Nothing but a number is expected: the count of lines in the data below that include "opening".

────────────────

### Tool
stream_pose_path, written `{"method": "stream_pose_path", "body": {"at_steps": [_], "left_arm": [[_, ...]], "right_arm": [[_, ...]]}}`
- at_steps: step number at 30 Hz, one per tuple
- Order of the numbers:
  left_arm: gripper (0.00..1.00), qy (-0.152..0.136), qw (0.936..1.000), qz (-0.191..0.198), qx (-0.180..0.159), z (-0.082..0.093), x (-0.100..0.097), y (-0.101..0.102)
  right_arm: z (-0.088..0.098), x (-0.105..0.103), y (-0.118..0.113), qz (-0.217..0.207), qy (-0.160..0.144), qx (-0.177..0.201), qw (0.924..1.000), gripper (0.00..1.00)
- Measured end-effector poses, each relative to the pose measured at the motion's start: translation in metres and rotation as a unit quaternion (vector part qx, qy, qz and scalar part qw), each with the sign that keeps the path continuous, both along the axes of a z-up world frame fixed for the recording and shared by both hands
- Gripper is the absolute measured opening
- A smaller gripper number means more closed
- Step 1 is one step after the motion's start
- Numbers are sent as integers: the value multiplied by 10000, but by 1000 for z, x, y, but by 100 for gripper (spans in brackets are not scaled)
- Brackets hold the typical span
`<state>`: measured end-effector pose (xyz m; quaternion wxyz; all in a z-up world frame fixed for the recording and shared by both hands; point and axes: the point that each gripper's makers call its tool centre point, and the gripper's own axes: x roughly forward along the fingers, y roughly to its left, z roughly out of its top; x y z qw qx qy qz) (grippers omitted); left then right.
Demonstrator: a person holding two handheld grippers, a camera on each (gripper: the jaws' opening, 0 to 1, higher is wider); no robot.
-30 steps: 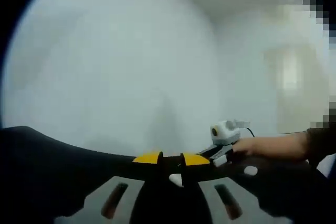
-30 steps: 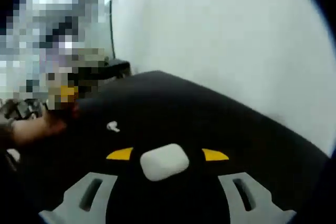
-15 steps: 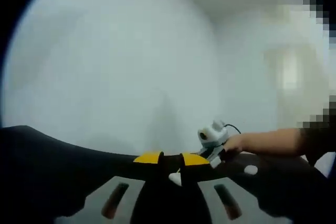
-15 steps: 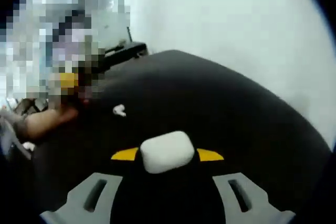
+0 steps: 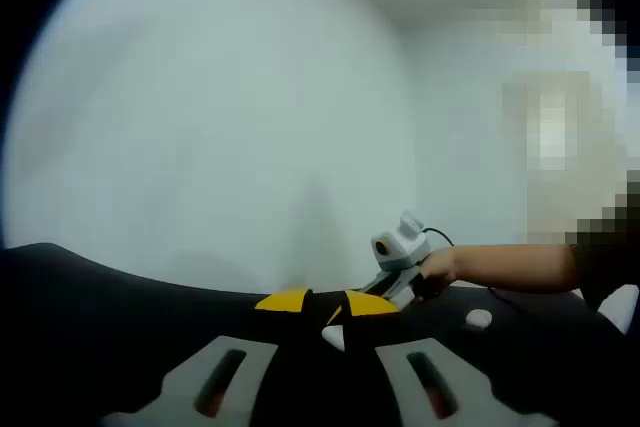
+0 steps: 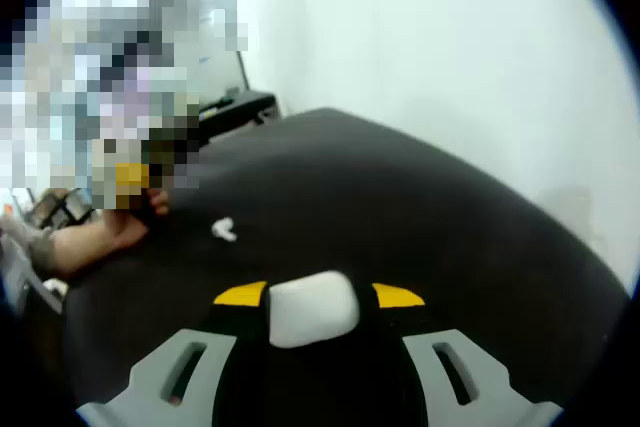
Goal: Pick up three earphones and place each one into its charging case using tactile feedback, ensure that each earphone is properly inserted and securely positioned inside the case.
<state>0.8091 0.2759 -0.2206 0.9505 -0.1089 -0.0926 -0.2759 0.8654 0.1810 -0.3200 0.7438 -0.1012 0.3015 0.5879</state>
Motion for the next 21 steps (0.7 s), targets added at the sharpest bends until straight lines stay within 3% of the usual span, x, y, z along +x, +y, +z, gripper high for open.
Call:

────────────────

### Task output:
2